24 Dec Common Myths About Writing for Children
There are common myths and misconceptions about writing for children and about children’s books. We address some in our workbook, Write a Marketable Children’s Book. Shirley Raye compiled a list, and we’ll post one a day this week.
Writing for kids is easy—there are so few words. When writing for young children, the text is sparse—that’s true. But every word must count. Say good-bye to utility words, flowery adjectives, adverbs and complex sentence structure. And be prepared to substitute two-syllable words for longer ones, which might not be “grade level appropriate.” Expressing an idea in just a few words and with a lower level of vocabulary requires skill.
Talking animal stories are always popular. Not so. Some editors loathe anthropomorphism and say so in their submission guidelines. Before you write that tale about singing peaches or piglets, do your market research to find an interested editor and publishing house.
Rhyming books are always popular. Again, not so. Because there are too many beginners unaware of meter, scansion, true rhyme and the Bell curve of reading comprehension, many editors and agents will not read rhyming manuscripts at all.
It’s easy to break in with kids’ books. Not really, particularly in the picture book market. Shirley Raye has written a number of romance novels. These were easier to sell than any of my children’s books—and the editors were less persnickety.
Kids’ books have no plot. The story plot may be simpler, but it’s there. If you can’t identify it, then you’re not ready to write for kids or the editors that buy stories for them. Even nonfiction books have story arcs. Jennifer and I address both at length in our workbook. Remember, a story plot has character + action+ conflict + climax + resolution. You should be able to state simply when asked: This is a story about Lisa Lou, who wants more than anything to_______ but she can’t because________.
Kids books should teach a lesson. Really? As a child, I wanted to lose myself in a good story.

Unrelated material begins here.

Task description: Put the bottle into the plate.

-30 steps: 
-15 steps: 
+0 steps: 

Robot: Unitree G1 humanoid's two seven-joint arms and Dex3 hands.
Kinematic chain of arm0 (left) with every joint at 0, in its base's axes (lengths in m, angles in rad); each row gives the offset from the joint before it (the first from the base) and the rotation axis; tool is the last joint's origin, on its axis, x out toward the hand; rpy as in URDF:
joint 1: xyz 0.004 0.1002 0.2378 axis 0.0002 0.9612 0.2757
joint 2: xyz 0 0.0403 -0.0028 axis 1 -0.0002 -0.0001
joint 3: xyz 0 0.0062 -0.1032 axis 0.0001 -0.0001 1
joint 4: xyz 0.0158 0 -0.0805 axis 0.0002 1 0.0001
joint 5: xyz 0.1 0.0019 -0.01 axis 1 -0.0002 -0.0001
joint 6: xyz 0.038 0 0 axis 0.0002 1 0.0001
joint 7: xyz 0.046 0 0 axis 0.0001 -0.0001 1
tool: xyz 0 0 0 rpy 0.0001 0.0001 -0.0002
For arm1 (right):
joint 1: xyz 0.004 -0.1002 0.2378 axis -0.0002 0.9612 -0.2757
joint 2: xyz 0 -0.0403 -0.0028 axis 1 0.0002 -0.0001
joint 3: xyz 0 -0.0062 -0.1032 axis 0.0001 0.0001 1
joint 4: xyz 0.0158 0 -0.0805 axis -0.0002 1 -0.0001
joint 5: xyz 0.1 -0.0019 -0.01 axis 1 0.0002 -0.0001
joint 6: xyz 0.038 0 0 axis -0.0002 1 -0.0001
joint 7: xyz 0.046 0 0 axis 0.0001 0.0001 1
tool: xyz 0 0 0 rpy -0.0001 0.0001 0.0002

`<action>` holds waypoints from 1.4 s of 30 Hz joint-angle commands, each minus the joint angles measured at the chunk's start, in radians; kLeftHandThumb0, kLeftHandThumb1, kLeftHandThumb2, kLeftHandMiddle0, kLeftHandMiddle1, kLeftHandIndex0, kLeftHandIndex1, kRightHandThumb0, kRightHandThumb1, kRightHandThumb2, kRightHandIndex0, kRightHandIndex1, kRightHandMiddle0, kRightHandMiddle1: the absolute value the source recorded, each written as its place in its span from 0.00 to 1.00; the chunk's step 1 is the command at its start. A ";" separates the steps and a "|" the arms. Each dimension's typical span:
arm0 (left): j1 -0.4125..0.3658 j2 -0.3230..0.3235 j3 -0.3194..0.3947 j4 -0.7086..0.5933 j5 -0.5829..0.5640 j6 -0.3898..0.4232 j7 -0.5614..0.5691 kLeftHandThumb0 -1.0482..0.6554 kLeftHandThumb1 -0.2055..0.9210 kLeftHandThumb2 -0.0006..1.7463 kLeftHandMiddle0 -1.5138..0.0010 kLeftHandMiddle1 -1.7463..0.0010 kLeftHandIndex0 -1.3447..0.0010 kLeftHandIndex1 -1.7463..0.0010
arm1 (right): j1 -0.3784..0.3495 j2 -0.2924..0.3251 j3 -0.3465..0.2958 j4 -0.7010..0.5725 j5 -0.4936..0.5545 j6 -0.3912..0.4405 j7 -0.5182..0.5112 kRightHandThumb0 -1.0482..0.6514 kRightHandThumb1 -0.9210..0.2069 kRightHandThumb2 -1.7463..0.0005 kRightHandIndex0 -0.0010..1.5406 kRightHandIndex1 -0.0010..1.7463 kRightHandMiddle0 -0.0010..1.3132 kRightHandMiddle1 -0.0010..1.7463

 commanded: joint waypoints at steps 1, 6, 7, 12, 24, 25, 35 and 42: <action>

Books with lessons were called textbooks. I don’t recall being fond of any of them. Recently, there’s been a rash of aspiring children’s book writers who have confided to me that they want to write books denouncing bullies. Their stories are dull and preachy and just like every other “lesson” on bullying. Kids want to be entertained. They want to lose themselves in another time, another place, like Narnia, Redwall, Hogwarts. If you can weave a lesson throughout the narrative, that’s great. After all, there are bullies in the Harry Potter novels, but the author didn’t bore her readers with a lesson on the subject.
Anyone can come up with a good idea for a kid’s book, and if your kids or grandchildren love your stories, an editor will. Not necessarily. When you read to children your close to, the emotional factor and time with you make the reading special. But to sell your story, the key word is marketable. You must learn what make a kids’ book marketable and makes it a story that children want to hear over and over. You must research and study what’s been successful on the market and make your story fill a market niche while it tells an appealing story.